The order of messages as they appear at each replica site is important for the conversation to make sense

Intention preservation is an obvious goal in a chat app because the point of the chat app is to facilitate a conversation between two people where messages are created in response to other messages.

Alice asks Bob a question and sees that the question is optimistically added to her replica of the chat history. In the https://kissbrides.com/fi/blogi/iirin-treffisivustot-ja-sovellukset/ meantime, Bob is typing up a response to another question Alice asked a day before. If Alice is on a really slow network, Bob will not see her new question come into his chat history until some time after he sends his reply to her old question. Bob’s intent is for Alice (the remote site) to see the new message as a response to her old question but because of network latency, Bob’s message will be misunderstood by Alice as a response to her new question. Bob’s intention is not preserved.

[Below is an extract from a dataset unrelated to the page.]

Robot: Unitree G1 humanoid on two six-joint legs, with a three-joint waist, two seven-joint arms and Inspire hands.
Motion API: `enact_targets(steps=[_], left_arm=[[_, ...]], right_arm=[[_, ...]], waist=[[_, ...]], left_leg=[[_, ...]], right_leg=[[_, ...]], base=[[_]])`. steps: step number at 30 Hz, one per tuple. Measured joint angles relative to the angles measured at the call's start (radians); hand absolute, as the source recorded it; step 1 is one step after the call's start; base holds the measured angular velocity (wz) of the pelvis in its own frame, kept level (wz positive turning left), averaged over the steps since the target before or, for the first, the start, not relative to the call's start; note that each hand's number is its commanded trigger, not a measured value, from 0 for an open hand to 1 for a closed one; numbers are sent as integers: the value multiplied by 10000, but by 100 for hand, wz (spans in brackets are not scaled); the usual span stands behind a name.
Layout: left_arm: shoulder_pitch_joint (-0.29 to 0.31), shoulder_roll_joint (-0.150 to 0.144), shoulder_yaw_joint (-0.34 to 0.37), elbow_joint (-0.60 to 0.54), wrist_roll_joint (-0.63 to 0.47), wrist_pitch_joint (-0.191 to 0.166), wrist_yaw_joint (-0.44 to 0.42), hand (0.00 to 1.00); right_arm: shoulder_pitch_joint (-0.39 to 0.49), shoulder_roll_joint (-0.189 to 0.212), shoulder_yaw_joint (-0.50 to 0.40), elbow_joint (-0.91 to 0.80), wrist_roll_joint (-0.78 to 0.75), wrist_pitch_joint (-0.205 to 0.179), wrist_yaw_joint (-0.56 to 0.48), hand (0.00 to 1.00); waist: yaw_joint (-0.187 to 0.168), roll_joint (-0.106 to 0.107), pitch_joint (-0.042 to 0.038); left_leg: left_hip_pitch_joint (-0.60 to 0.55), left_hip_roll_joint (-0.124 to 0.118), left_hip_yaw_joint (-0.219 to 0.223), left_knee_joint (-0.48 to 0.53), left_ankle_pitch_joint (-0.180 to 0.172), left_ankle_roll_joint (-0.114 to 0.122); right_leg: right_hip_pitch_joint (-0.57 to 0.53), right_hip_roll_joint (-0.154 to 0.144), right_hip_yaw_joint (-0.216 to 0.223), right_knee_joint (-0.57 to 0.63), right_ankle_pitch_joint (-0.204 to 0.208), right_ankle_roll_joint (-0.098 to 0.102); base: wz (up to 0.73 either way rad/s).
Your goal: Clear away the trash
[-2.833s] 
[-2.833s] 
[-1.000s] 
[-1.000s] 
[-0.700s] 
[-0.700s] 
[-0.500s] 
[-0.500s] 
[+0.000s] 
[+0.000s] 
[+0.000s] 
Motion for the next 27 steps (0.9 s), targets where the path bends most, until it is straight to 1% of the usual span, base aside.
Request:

How do we prevent this misunderstanding? When Alice gets the event announcing that a message has been added to the conversation by Bob, rather than simply adding the message to the end of her chat history replica, she can perform some comparisons based on the message timestamps to insert Bob’s message in the right place in her chat history. This is possible because the real order of the messages is determined by the timestamp, which is created by the sender client at the time of creation (when the message is sent).

Solution Design

There are many optimistic replication and multiplayer functionalities implementations out there in collaborative editing tools such as Google Docs, Notion, Figma, and Peritext.

Studying these reference designs helped us get some general ideas about how to design the architecture for our system but the specific architecture choice depends on the the specific usage patterns for our chat app.

  1. What is the nature of the data that is being collaborated on?
  2. Does it need to be real-time (Synchronous)?
  3. What kind of mutations are supported?

Replica Data Structure

  1. The Google Docs model (pictured left) supports a real-time synchronous collaboration style where every update to the document form a single linear timeline.
  2. Asynchronous collaboration (pictured right) requires a Git-like model where users can create a private copy (branch) of the document and merge their branch into the main branch when they are ready to do so.

Operational Transformation (implemented by Google Docs) and Conflict-free Replicated Data Types (CRDT) are the two most common classes for conflict resolution strategies.

In our offline-first chat app, we need to support real-time synchronous collaboration of a shared chat timeline. But the mutations are only adding (send a message) updating (reacting to a message and updating the read time of a message for read receipt).

The server and all the clients are managing their own copy of a growth-only set. The server propagates changes to the shared state to by transmitting the update operation. The server propagates changes to the shared state to by transmitting the update operation.

Operational transform implemented in Google Docs is overkill for our chat app use case. For a two-player chat app, we don’t need to worry about the case where two people are editing the same message property (e.g., body, reaction, read time) at the same time because that’s not a valid use case. OkCupid’s chat app does not even allow users to update the body of a sent message.

If the chat app supports more than two players, then we need to implement conflict resolution for reactions and read times on a message. While that’s a future use case we don’t have to address now, it’s worthwhile to make our solution design general enough to support an arbitrary number of multi-players to it can be easily scaled for that future use case (which we identified earlier as a likely future use case).